_Exercise brief:_
Retrieve each line that contains the word "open" from the entries below.

_Information:_
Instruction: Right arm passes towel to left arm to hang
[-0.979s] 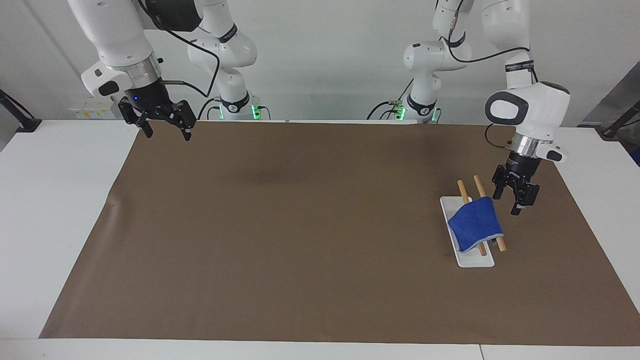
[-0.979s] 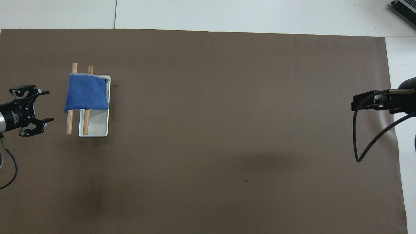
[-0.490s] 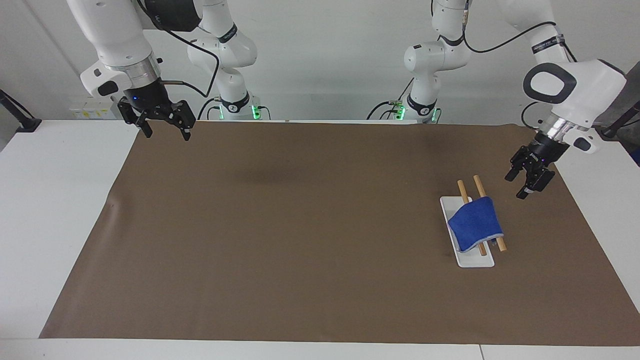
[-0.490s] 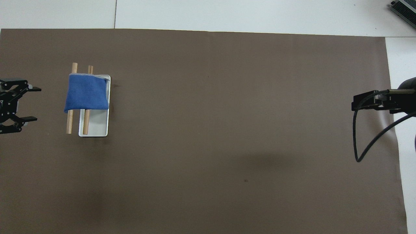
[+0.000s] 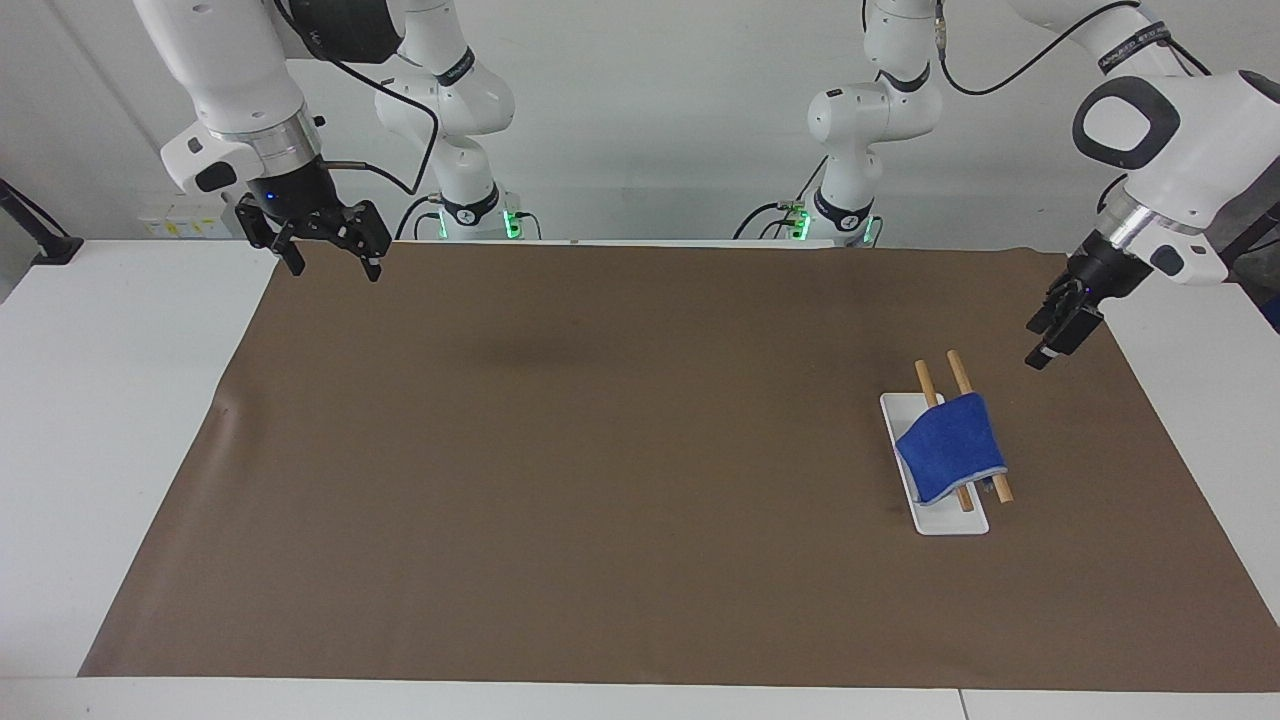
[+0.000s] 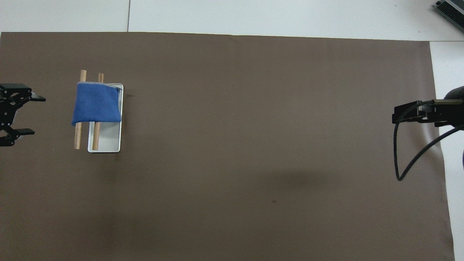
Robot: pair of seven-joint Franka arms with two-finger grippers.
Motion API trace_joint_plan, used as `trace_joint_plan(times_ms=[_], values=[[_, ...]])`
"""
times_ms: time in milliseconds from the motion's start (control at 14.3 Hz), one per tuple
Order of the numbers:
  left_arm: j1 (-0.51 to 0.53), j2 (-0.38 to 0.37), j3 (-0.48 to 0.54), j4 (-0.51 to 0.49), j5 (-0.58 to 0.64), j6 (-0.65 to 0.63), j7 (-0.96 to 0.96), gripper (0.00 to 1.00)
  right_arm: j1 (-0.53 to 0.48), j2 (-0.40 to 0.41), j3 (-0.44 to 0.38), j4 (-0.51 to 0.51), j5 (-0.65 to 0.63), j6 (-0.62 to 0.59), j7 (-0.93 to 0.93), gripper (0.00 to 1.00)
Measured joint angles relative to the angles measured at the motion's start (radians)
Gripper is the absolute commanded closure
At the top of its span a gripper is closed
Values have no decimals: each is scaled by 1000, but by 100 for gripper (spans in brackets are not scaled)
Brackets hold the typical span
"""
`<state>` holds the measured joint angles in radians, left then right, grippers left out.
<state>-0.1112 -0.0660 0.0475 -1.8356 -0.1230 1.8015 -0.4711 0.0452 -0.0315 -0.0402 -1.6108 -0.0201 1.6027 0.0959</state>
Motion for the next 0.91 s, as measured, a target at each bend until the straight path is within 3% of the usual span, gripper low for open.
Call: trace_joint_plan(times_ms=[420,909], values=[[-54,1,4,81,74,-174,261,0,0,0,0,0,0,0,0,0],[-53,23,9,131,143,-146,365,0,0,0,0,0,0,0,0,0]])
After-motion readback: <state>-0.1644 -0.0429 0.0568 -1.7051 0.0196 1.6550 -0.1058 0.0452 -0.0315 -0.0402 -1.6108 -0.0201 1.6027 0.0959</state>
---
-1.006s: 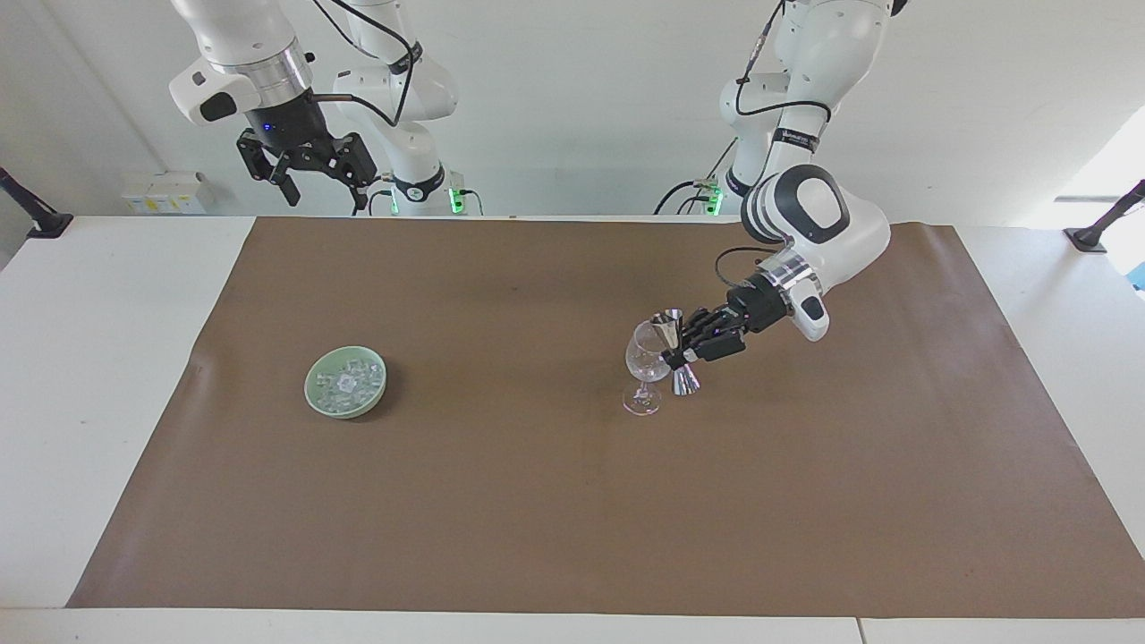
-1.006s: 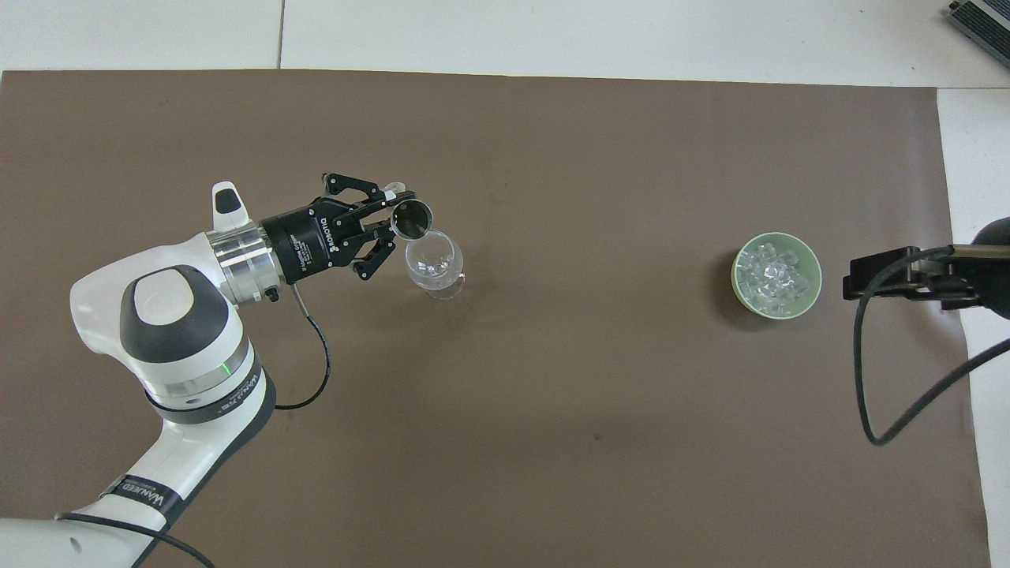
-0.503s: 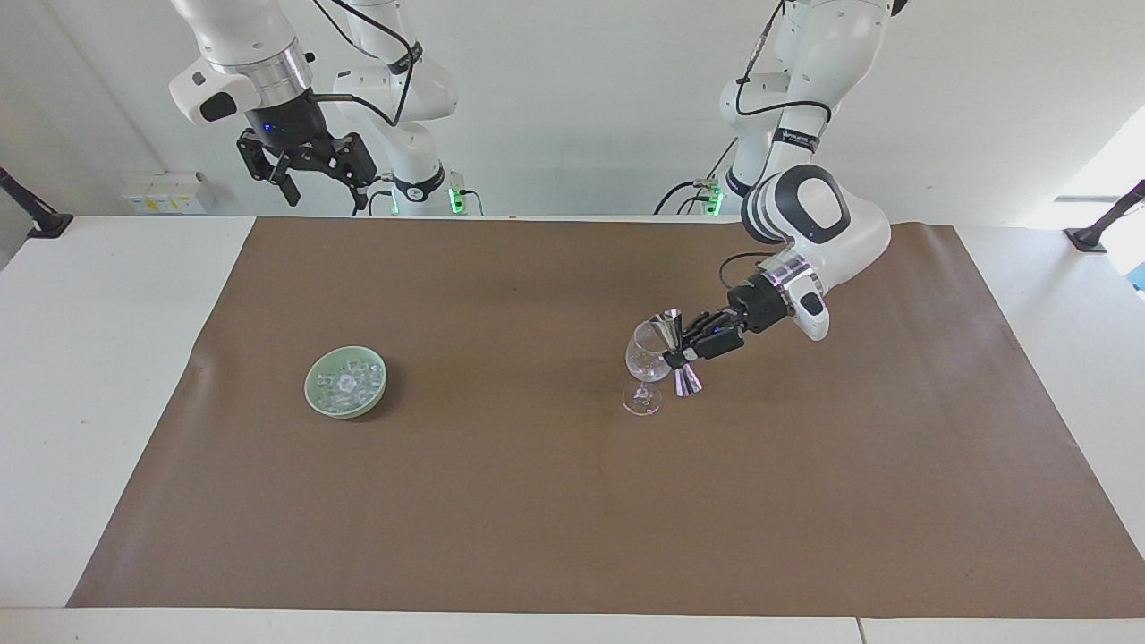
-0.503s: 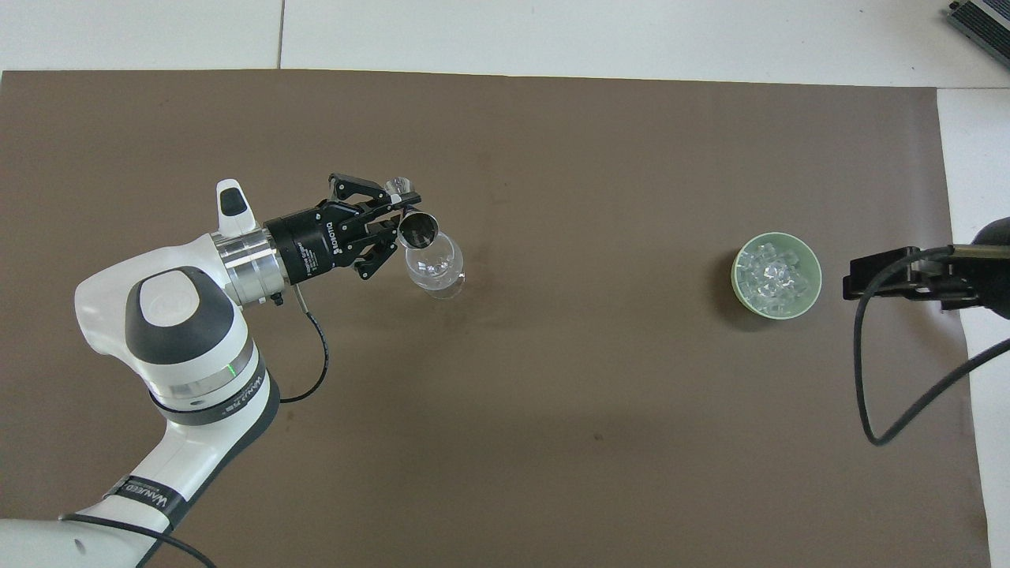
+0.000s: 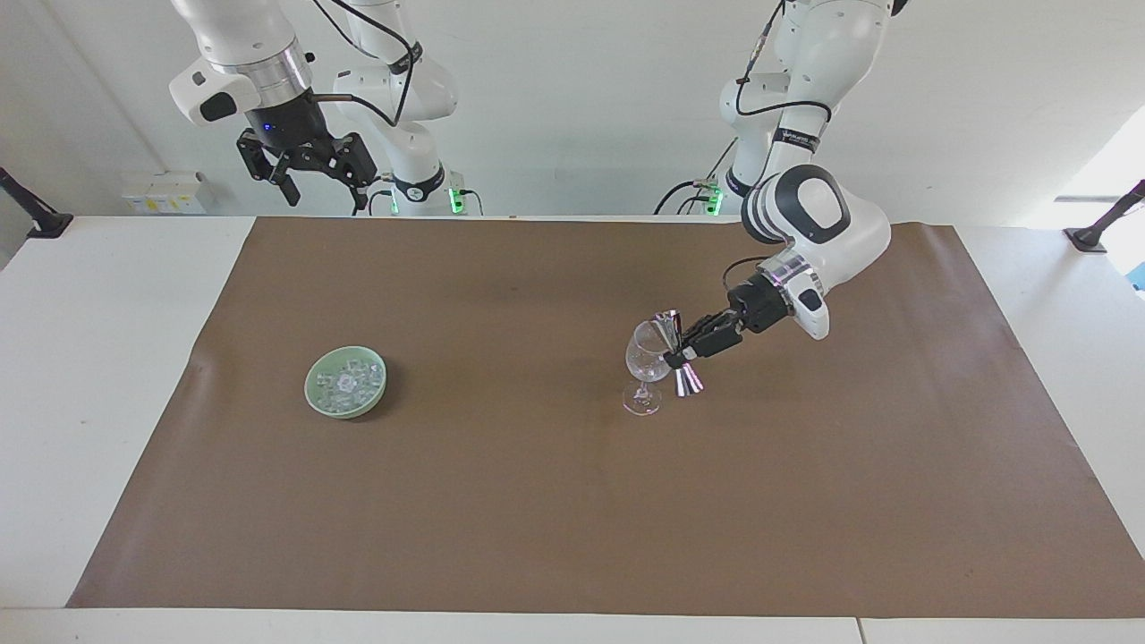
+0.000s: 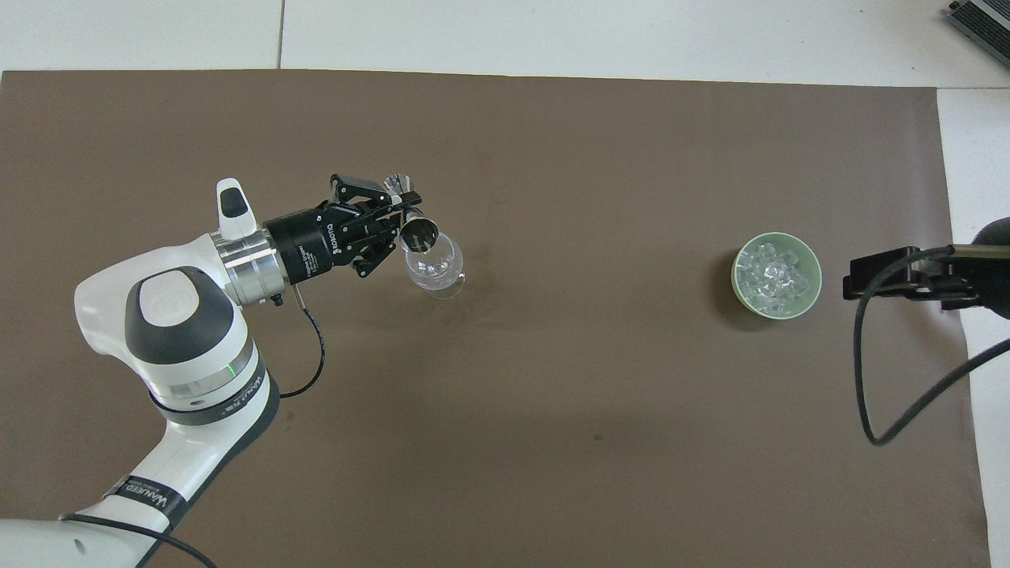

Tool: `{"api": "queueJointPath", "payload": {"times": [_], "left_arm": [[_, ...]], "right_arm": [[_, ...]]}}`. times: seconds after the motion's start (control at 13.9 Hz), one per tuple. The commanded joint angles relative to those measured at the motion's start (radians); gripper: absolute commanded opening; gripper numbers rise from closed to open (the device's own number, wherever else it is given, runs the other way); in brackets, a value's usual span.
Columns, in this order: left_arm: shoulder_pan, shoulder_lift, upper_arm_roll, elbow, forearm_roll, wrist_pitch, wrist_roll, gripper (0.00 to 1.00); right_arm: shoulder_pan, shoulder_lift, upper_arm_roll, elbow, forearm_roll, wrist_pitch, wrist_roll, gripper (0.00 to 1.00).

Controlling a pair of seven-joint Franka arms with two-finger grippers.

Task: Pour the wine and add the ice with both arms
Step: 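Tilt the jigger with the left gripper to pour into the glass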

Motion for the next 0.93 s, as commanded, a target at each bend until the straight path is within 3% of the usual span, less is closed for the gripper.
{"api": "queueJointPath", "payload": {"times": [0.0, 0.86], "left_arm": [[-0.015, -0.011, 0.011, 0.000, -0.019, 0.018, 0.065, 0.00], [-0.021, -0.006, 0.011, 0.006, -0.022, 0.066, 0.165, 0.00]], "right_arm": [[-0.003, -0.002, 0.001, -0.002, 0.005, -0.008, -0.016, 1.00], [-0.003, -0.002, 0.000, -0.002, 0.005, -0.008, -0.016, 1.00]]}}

_Written answer:_
Motion for the next 0.91 s, as measured, a target at each bend until the straight path is within 3% of the usual span, gripper low for open.
Tool: `{"api": "queueJointPath", "payload": {"times": [_], "left_arm": [[_, ...]], "right_arm": [[_, ...]]}}`. times: seconds after the motion's start (control at 13.9 Hz), one per tuple. The commanded joint angles relative to those measured at the motion's start (radians); gripper: absolute commanded opening; gripper numbers rise from closed to open (the device's own number, wherever else it is given, runs the other way); in brackets, a value's usual span.

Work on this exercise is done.